▸ **GOAL OF THE EXERCISE**
In the listing below, locate the line that contains "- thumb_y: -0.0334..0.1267" and the line that contains "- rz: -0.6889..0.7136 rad". Restate word for word those two lines and every line between them, and nothing else.

▸ **DATA EXCERPT**
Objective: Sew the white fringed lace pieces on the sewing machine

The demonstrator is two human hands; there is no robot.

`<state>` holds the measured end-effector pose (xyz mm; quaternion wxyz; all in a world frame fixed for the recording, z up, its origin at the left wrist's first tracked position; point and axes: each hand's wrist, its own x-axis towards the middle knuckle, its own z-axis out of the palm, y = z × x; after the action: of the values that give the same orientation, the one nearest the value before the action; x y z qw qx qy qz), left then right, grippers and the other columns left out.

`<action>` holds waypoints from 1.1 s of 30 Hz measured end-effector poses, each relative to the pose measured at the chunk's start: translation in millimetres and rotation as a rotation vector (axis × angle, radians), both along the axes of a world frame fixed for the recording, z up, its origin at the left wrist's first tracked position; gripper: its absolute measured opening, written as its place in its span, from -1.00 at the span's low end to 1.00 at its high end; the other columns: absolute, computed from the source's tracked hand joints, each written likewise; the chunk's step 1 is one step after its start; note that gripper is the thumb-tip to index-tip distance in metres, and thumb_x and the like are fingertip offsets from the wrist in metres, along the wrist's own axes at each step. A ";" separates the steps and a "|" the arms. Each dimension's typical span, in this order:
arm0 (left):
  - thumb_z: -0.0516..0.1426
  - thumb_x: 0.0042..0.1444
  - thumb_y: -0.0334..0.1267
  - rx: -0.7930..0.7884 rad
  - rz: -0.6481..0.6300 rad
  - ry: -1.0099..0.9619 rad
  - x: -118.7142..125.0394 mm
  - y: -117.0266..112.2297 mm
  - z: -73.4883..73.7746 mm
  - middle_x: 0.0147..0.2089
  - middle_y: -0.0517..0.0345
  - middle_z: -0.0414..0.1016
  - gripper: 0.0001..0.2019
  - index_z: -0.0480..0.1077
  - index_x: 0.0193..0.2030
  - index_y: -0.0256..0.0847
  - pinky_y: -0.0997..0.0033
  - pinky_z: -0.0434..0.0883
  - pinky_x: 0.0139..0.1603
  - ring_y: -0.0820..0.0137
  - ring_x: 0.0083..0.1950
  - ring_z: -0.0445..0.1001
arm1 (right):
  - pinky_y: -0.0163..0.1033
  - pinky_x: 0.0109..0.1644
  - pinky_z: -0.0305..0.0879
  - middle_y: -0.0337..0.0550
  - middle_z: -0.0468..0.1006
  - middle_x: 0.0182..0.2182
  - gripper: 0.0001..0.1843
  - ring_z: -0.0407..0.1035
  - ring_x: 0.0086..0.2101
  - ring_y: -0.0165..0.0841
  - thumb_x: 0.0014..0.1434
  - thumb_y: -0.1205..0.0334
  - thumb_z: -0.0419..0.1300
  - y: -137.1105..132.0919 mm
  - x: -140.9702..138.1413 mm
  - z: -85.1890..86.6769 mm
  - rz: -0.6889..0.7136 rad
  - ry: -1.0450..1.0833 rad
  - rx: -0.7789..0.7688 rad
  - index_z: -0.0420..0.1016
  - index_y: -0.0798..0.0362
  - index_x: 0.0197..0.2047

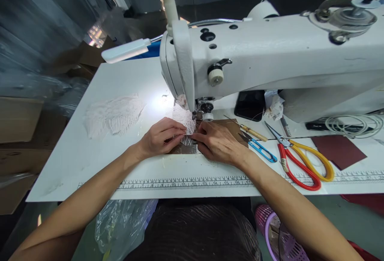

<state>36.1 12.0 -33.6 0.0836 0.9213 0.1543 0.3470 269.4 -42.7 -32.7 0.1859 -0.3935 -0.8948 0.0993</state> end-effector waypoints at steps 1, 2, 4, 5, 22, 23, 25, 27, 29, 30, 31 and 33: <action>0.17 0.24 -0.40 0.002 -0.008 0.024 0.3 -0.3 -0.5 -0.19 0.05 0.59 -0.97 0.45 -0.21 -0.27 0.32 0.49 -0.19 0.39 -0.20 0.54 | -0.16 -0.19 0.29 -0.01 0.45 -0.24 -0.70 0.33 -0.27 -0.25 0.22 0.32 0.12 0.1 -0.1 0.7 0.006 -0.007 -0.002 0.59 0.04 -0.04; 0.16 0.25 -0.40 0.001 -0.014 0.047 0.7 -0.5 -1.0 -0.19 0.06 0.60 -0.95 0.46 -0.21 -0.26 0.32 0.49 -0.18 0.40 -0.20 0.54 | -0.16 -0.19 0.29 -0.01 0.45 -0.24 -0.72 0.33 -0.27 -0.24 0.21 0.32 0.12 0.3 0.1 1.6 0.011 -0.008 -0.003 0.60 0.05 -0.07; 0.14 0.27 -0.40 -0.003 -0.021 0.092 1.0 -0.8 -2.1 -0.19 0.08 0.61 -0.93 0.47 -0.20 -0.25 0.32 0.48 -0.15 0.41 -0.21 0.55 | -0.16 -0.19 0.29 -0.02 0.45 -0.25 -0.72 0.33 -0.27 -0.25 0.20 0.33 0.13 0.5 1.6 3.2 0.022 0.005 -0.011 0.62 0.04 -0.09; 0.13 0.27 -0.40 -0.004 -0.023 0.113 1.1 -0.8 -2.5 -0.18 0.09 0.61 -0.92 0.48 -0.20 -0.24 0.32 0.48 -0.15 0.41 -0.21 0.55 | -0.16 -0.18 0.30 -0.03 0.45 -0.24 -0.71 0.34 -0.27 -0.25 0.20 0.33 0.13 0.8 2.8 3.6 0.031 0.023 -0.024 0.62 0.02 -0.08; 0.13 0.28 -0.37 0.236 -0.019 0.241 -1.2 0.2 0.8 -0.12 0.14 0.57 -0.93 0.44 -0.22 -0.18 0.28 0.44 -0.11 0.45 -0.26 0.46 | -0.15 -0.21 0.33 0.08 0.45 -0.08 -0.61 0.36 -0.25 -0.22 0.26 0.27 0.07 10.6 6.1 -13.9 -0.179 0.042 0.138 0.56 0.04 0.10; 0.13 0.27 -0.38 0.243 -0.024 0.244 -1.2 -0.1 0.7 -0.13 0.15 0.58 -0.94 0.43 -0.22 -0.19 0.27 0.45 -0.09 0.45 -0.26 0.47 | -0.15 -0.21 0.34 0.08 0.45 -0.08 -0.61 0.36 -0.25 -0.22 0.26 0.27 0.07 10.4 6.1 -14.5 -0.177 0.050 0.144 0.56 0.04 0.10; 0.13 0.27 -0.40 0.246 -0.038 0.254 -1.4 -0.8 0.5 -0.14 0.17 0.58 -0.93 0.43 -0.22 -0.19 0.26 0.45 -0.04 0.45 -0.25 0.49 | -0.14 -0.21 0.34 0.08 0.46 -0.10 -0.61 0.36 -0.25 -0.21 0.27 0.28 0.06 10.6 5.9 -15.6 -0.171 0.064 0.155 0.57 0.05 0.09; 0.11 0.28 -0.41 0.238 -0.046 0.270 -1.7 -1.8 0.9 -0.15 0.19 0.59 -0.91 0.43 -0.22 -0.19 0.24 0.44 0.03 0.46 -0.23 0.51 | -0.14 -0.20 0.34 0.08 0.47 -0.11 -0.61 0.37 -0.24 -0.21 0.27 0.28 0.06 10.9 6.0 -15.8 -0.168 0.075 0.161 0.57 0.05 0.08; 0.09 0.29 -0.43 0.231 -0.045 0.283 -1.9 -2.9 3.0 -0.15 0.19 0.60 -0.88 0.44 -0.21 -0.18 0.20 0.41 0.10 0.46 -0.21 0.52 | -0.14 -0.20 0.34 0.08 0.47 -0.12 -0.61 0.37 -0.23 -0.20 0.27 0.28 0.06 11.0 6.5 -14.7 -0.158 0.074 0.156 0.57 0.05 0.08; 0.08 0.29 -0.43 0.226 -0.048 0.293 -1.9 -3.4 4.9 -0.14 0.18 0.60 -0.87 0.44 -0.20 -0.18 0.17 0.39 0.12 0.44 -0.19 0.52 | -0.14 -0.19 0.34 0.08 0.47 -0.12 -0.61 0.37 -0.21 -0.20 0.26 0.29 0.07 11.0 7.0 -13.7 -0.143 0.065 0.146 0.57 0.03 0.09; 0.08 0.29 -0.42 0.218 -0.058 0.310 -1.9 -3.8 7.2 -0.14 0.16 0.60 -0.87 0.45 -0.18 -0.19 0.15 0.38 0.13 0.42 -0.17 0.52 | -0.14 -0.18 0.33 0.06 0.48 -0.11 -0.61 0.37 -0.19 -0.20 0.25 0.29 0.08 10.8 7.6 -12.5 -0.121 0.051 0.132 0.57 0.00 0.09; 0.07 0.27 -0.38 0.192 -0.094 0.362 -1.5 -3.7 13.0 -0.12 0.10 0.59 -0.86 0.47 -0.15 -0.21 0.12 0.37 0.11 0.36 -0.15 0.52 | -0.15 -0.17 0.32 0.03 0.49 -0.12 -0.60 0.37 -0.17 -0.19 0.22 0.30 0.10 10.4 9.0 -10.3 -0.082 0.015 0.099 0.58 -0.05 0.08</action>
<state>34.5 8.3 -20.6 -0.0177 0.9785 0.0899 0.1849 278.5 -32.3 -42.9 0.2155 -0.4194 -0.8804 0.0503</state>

▸ **TASK RESULT**
  - thumb_y: -0.0334..0.1267
  - rx: -0.7930..0.7884 rad
  - rz: -0.6481..0.6300 rad
  - ry: -1.0099..0.9619 rad
  - x: -118.7142..125.0394 mm
  - y: -117.0266..112.2297 mm
  - z: -73.4883..73.7746 mm
  - middle_x: 0.0147..0.2089
  - middle_y: -0.0517..0.0345
  - middle_z: -0.0414..0.1016
  - gripper: 0.0001..0.2019
  - index_z: -0.0480..0.1077
  - index_x: 0.0193..0.2030
  - index_y: -0.0256..0.0847
  - pinky_y: -0.0997..0.0033
  - pinky_z: -0.0434..0.0883
  - pinky_x: 0.0139..0.1603
  - ring_y: -0.0820..0.0137
  - ring_x: 0.0083..0.1950
  - ring_z: -0.0445..0.1001
arm1 (right):
  - pinky_y: -0.0163..0.1033
  - pinky_x: 0.0109..0.1644
  - pinky_z: -0.0305..0.0879
  - middle_y: -0.0337..0.0550
  - middle_z: -0.0468..0.1006
  - middle_x: 0.0182..0.2182
  - gripper: 0.0001..0.1843
  - ring_z: -0.0407..0.1035
  - ring_x: 0.0086..0.2101
  - ring_y: -0.0165..0.0841
  - thumb_x: 0.0014..0.1434
  - thumb_y: -0.1205..0.0334
  - thumb_z: -0.0419..0.1300
  - y: -137.1105..132.0919 mm
  - x: -140.9702..138.1413 mm
  - z: -85.1890..86.6769 mm
  - rz: -0.6889..0.7136 rad

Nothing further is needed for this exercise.